Problem description:
For the word "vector", state how many lines of the listing below contain it. Give the number and nothing more.

Working data:
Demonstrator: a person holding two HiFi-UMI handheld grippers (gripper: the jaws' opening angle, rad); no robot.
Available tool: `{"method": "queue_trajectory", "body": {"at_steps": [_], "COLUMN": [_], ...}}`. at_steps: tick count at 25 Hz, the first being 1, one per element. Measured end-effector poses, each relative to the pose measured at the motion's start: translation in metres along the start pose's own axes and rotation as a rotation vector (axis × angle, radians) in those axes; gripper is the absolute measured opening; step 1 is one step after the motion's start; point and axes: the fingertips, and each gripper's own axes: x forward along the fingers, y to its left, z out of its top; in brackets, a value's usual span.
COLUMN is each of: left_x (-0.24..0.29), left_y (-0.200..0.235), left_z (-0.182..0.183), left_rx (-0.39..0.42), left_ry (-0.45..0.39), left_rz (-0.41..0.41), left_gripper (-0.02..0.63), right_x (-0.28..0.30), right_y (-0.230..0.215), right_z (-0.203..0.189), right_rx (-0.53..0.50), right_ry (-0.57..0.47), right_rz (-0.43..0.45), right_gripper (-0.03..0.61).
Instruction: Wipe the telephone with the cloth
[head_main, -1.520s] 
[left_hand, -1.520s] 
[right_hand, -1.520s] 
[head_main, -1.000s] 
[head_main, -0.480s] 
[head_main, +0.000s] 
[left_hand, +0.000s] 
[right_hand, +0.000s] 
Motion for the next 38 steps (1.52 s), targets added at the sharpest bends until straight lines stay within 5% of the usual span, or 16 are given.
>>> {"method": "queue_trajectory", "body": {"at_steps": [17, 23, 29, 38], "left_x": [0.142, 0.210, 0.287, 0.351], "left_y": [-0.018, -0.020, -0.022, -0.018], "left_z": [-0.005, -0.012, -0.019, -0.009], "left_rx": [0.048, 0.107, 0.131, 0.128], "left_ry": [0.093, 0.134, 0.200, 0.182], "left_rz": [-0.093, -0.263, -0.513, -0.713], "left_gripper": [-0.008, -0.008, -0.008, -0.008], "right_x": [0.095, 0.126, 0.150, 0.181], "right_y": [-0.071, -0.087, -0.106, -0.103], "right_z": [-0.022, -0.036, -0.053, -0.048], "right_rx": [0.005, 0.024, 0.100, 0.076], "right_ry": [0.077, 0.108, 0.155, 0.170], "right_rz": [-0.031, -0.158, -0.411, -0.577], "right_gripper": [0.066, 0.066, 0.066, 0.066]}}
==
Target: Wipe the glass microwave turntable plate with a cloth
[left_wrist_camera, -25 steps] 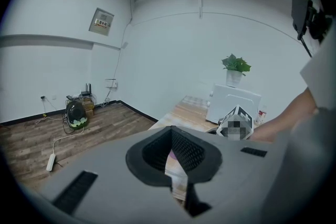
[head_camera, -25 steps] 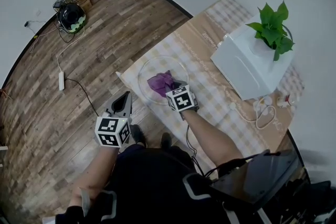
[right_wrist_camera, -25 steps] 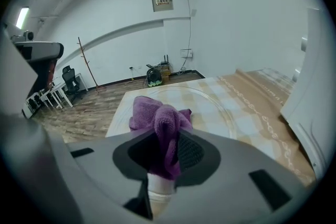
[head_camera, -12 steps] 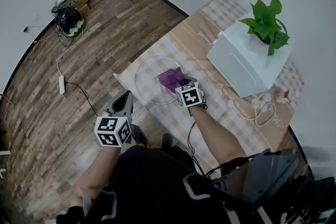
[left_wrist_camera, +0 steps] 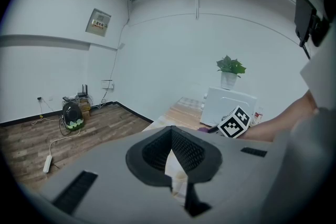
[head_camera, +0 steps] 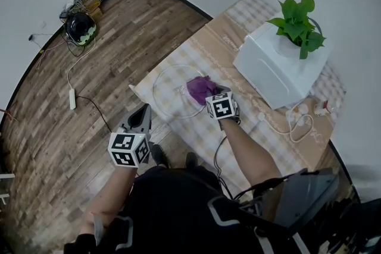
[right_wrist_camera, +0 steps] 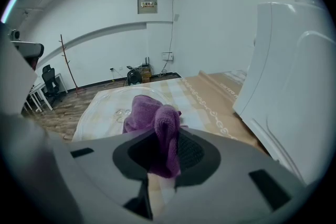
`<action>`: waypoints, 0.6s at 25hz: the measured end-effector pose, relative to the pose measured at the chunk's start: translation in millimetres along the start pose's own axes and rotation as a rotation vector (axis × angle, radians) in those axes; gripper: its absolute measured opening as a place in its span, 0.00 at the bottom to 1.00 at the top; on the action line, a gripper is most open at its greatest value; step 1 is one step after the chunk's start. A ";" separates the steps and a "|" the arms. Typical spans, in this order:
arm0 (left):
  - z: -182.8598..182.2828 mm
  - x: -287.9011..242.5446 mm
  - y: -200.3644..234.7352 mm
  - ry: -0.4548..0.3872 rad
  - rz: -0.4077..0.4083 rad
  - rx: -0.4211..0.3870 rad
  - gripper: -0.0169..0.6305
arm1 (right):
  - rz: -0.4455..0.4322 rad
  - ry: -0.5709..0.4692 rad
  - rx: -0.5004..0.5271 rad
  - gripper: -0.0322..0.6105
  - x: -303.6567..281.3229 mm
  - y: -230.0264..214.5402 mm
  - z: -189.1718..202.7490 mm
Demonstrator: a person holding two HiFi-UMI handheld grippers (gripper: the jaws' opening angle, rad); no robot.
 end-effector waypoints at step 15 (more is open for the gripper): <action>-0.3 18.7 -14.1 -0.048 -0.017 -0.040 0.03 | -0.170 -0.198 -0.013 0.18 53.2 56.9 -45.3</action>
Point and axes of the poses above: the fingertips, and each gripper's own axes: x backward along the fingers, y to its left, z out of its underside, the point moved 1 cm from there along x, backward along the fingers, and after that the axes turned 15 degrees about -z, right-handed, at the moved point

Finished task:
2